The final chapter takes a wider look at wind turbine technology in the context of a potential 100% renewable electricity supply at national or state level. The problem of intermittency is explained, together with the role of overcapacity and wind turbine power density in helping to solve it. A section on energy storage considers the theoretical storage capacity that would be needed at national level to enable wind power to serve all demand, with high level analysis using one year’s data from the UK national grid; a second case study considers the State of Texas again using measured hourly data. The potential to combine solar and wind power is examined for both case studies, in proportions so as to minimise the energy storage requirement. The economics of a wind/solar grid with storage are explored with LCOE analysis, and the results discussed in the context of different storage technologies, with a range of installed costs. The final section examines the sustainability of wind turbine manufacture, decommissioning, and disposal, with examples of new technology to reduce associated CO2 emissions. These include decarbonised steel production, recyclable blades and wood laminate towers.

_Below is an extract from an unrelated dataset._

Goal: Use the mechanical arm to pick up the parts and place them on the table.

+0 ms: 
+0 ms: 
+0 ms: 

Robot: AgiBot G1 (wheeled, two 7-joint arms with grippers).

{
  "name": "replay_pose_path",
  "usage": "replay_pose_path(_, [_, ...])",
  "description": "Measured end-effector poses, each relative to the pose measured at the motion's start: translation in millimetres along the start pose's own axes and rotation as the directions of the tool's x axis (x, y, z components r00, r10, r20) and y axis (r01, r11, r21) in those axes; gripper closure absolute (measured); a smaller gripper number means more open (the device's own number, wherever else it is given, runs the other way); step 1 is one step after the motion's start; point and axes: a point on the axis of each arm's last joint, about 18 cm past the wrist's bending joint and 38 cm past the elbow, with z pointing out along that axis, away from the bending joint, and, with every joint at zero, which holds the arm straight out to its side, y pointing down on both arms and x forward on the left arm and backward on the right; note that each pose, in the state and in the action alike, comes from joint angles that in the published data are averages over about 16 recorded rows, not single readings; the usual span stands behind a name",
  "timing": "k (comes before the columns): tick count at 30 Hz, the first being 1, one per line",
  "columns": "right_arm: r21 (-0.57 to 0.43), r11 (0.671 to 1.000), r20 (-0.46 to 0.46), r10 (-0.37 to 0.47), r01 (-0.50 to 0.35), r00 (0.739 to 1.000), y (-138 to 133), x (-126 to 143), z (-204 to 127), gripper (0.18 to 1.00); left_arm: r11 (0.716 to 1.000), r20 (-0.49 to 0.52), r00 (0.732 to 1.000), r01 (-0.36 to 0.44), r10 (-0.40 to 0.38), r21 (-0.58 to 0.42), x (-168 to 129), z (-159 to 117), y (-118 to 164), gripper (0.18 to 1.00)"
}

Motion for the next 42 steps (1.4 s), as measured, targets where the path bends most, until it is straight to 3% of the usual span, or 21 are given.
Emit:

Chapter 6 considers wind turbine control, including supervisory control, power limiting, starting and stopping, electrical power quality, and sector management. The importance of accurate yaw control is discussed in terms of energy capture and cyclic loading, and an active yaw system illustrated. The main focus of the chapter is real-time power control, and builds on the aerodynamic and electrical concepts covered previously in Chapters 3–5. The differences between stall and pitch regulation are explained, in the latter case in the context of both constant and variable speed operation. Power measurements from constant-speed and variable-speed pitch controlled machines illustrate the superior accuracy of the latter. Control block diagrams are given for both methods, with qualitative explanation of the principles. The procedure for starting and stopping different wind turbine types is explained, and the advantages of pitch control in this context are illustrated. The chapter includes a short description of sector management, a control strategy based on external factors such as wind speed and direction, and used for noise reduction, shadow flicker prevention, or fatigue mitigation.